La dialogica come “democratizzazione” del discorso, viene da lontano. Ne parlava già Edgar Morin negli anni Settanta, al momento di varare il suo ambizioso e monumentale progetto del Metodo (sei volumi che abbracciano tutte le declinazioni del sapere, sviluppati nell’arco di quasi trent’anni).
La dialogica è già profondamente attestata nel primo e più innovativo volume, La natura della natura, come superamento della dialettica. In un’intervista di quegli anni proponeva un’innovativa interpretazione del vecchio schema dialettico hegeliano (tesi, antitesi, sintesi), afflitto da un pregiudizio gerarchico: il potere di affermare e di contraddire. Anticipando i tempi, Morin offrì all’incipiente società reticolare lo strumento adeguato per instaurare relazioni paritetiche.

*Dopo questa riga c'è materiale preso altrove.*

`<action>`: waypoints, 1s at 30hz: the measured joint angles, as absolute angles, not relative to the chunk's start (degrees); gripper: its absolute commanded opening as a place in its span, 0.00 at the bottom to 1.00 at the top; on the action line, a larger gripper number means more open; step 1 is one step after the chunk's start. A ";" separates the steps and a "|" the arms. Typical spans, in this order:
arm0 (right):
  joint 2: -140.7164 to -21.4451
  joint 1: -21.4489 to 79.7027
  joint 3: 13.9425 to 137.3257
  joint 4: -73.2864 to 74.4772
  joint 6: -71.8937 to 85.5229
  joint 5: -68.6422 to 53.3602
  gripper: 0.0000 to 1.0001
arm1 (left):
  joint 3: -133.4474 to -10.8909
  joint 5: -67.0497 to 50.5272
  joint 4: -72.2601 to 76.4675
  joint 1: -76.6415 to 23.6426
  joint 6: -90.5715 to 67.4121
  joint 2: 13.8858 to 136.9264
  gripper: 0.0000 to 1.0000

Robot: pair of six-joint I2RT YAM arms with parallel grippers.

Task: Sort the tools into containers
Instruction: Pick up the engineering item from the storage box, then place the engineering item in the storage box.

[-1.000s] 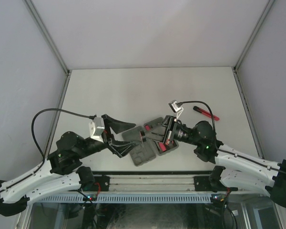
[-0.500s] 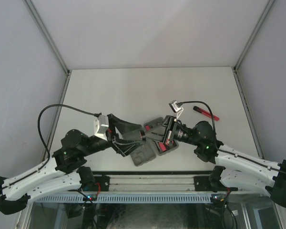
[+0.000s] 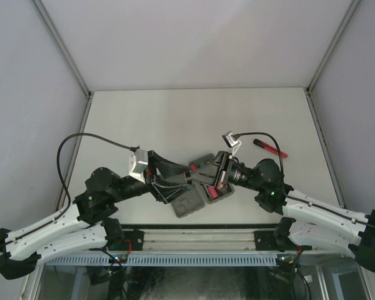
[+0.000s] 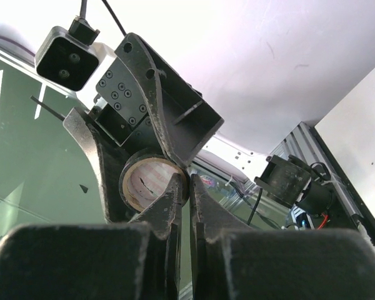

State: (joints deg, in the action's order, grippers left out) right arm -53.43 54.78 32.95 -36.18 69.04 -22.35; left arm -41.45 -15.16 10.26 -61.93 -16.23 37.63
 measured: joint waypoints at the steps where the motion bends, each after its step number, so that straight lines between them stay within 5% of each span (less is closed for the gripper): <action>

Alla dialogica si richiama oggi Richard Sennett, il sociologo inglese autore di Insieme (Feltrinelli, 2012), il suo saggio più recente di una vasta ricerca sul mutamento delle relazioni sociali – indimenticabile il suo Uomo flessibile, sull’evoluzione del lavoro e la precarizzazione. Nel complesso il testo di Sennett suona come un appassionato grido d’allarme in tempi di individualizzazione e di perdita di solidarietà sociale. Insieme, ripercorrendo la strada dello sviluppo sociale dalla fine dell’Ottocento ai primi decenni del Novecento – anni che hanno visto l’affermazione delle scienze sociali e il porsi di una “questione sociale”, sottolinea il principio della collaborazione fra gli uomini come unica condizione della continuità della vita.
La dialogica torna così alla ribalta e si presta a far da parametro della comunicazione fra pari. Lo strumento adeguato dei social network e delle relazioni interpersonali delle moltitudini. Permette la crescita del dialogo, dello scambio e dell’arricchimento reciproco senza prevaricazioni.
Zygmunt Bauman l’ha subito accolta come suggestione preziosa, parlandone al recente Festival di Pistoia (Dialoghi sull’uomo), di cui abbiamo parlato in un post precedente. Uno strumento in più, duttile e democratico, a disposizione delle moltitudini, nella strada della loro affermazione come gruppo sociale libertario.
La dialogica è il linguaggio della solidarietà. Serve a capire, più che ad affermare; a legare, più che a dividere. È il linguaggio dei legami deboli, quelli intessuti a distanza: lievi connessioni che hanno la capacità di sviluppare il capitale sociale, che sono apportatori di conoscenza e di esperienza comunitaria, che fanno crescere e migliorare la qualità della vita.